Cooley, C. Westhues and Bohling, CC., concur.

OPINION
COOLEY

This is an original proceeding in prohibition in this court, whereby relator, National Refining Company, a corporation, seeks to prohibit respondent, Honorable Thomas J. Seehorn, Judge of the Circuit Court of Jackson County, at Kansas City, presiding in Division 3 of said court, from proceeding with the trial of a cause pending in said court, growing out of the following facts, which appear from the pleadings:

August 8, 1934, A. H. Fawkes, as plaintiff, filed suit against relator and two others, seeking to recover $ 25,000 damages for the loss of the comfort, society and services of his wife, and medical expenses incurred on her behalf. His petition alleged that on May 9, 1931, his wife, Bessie H. Fawkes, suffered personal injuries due to certain negligence of the named defendants and that as a result of her injuries he had been compelled to incur expense for medical and surgical attentions to her and had been deprived of her comfort, society and services, by all of which he had been damaged in the sum sued for. Before that suit was brought to trial, and on March 21, 1936, said A. H. Fawkes died. His son, Clio H. Fawkes, was appointed administrator of his estate. For convenience and brevity we shall refer to said A. H. Fawkes as plaintiff and to said Clio H. Fawkes as administrator. The administrator filed in the circuit court suggestion of the death of the plaintiff and motion to revive the cause in the name of the administrator. The circuit court ordered that the cause be so revived and proceeded with. The administrator then filed a petition setting forth the death of the plaintiff, the appointment of the administrator and revival of the cause, etc., and alleging as cause of action the facts alleged in plaintiff's original petition. Relator, defendant in said action, attacked said petition by demurrer and motion to strike on the grounds that the administrator is not authorized in law to prosecute the alleged cause of action of the deceased plaintiff and that said cause of action, if any, abated or died with the plaintiff and did not survive to and cannot be prosecuted by his administrator. The court overruled said demurrer and motion and required the defendants to answer, and will proceed with the hearing of said cause, so revived, unless prohibited by this court.

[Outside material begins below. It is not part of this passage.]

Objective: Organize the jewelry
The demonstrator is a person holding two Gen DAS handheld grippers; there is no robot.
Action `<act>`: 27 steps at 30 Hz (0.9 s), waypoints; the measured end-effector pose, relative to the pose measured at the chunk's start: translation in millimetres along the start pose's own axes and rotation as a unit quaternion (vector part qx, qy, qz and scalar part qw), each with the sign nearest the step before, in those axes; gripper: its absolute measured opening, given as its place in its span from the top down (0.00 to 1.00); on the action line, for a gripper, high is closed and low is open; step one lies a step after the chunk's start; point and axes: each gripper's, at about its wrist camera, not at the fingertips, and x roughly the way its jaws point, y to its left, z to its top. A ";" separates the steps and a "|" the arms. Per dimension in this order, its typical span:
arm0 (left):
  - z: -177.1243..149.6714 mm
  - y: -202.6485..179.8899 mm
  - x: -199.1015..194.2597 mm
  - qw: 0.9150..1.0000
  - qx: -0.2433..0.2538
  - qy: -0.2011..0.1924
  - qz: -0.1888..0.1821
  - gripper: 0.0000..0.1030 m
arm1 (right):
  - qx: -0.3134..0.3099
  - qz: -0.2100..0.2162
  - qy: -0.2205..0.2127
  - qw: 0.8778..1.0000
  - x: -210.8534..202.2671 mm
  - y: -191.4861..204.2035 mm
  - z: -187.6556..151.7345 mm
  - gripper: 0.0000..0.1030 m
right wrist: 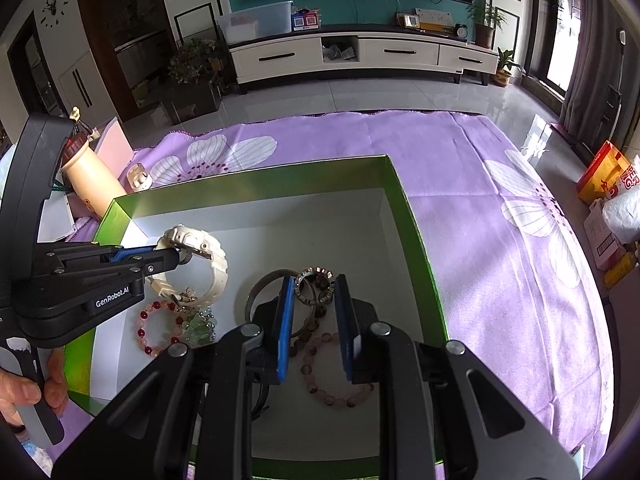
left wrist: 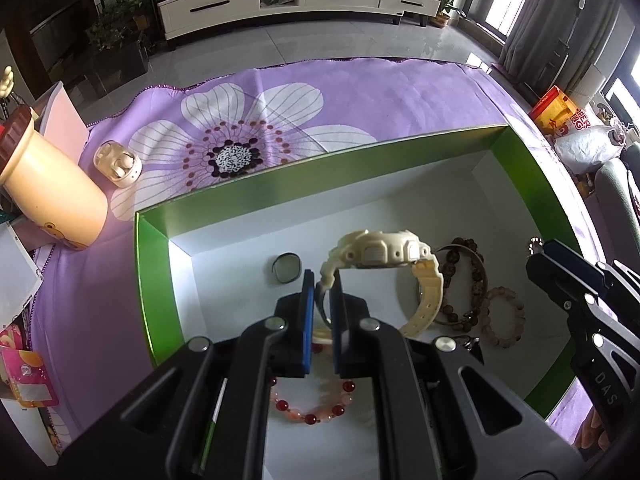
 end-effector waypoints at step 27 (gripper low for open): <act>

The first question in the proceeding before us is, does plaintiff's cause of action survive his death so as to be maintainable by his administrator? Relator says no, because it did not so survive at common law and we have no statute providing for such survival. Respondent says it survives and may be prosecuted by the administrator under Sections 97, 98 and 99, Revised Statutes 1929 (Mo. Stat. Ann., pp. 61-63), which read:

"Sec. 97. Prosecute and defend actions commenced by or against decedent.

"Executors and administrators shall prosecute and defend all actions commenced by or against the deceased, at the time of his death, and which might have been prosecuted or maintained by or against such executor or administrator."

"Sec. 98. Actions for torts by and against administrators, what may be maintained.

"For all wrongs done to property rights, or interest of another, for which an action might be maintained against the wrongdoer, such action may be brought by the person injured, or, after his death, by his executor or administrator, against such wrongdoer, and, after his death, against his executor or administrator, in the same manner and with like effect, in all respects, as actions founded upon contract."

"Sec. 99. Last section not to extend to what actions.

"The preceding section shall not extend to actions for slander, libel, assault and battery or false imprisonment, nor to actions on the case for injuries to the person of the plaintiff, or to the person of the testator or intestate of any executor or administrator."

At common law actions based on tort died with the death of either the wronged or the wrongdoer. The common-law rule prevails in Missouri except so far as it has been changed or modified by statute. [Sec. 645, R. S. 1929, Mo. Stat. Ann p. 4894; Toomey v. Wells, 218 Mo.App. 534, 280 S.W. 441; ...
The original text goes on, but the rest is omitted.